### WHAT IS REQUIRED
If a line in the material below has the word "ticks", copy it.

### DATA FOR THIS TASK
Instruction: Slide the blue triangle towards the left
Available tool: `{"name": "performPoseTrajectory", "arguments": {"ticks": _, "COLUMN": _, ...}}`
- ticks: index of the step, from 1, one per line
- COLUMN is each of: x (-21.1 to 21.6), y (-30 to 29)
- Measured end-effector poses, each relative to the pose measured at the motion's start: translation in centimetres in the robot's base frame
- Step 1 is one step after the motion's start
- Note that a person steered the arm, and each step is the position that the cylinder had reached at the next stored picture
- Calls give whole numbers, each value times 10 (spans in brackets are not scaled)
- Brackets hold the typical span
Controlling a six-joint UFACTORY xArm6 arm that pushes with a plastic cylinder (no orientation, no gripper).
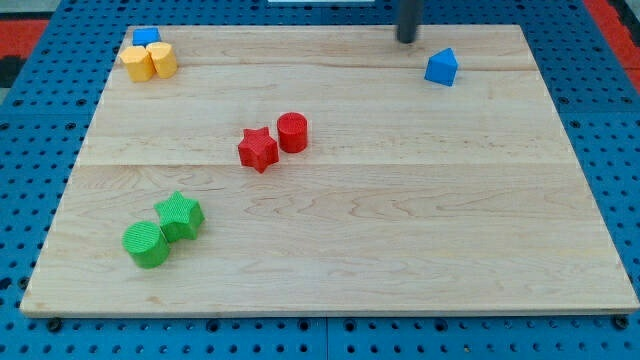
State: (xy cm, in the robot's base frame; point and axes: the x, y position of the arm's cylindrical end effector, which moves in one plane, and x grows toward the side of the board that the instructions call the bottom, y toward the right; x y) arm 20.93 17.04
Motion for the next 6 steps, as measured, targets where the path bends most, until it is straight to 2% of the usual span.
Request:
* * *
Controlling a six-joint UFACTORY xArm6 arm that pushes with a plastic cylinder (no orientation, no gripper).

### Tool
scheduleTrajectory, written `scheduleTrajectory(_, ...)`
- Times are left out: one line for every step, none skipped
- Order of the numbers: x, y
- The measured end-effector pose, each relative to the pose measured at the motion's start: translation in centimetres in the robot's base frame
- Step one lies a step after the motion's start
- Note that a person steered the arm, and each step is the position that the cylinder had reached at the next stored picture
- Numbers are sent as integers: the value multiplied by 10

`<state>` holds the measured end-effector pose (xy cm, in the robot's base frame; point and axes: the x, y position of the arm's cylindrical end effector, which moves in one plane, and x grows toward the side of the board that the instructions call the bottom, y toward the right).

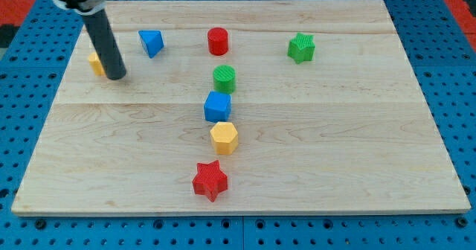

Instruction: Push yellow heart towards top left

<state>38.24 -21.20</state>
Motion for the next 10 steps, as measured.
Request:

### YOUR RESPONSE
Available tool: `{"name": "performPoseTrajectory", "arguments": {"ticks": _, "COLUMN": _, ...}}`
- ticks: index of the step, from 1, one per line

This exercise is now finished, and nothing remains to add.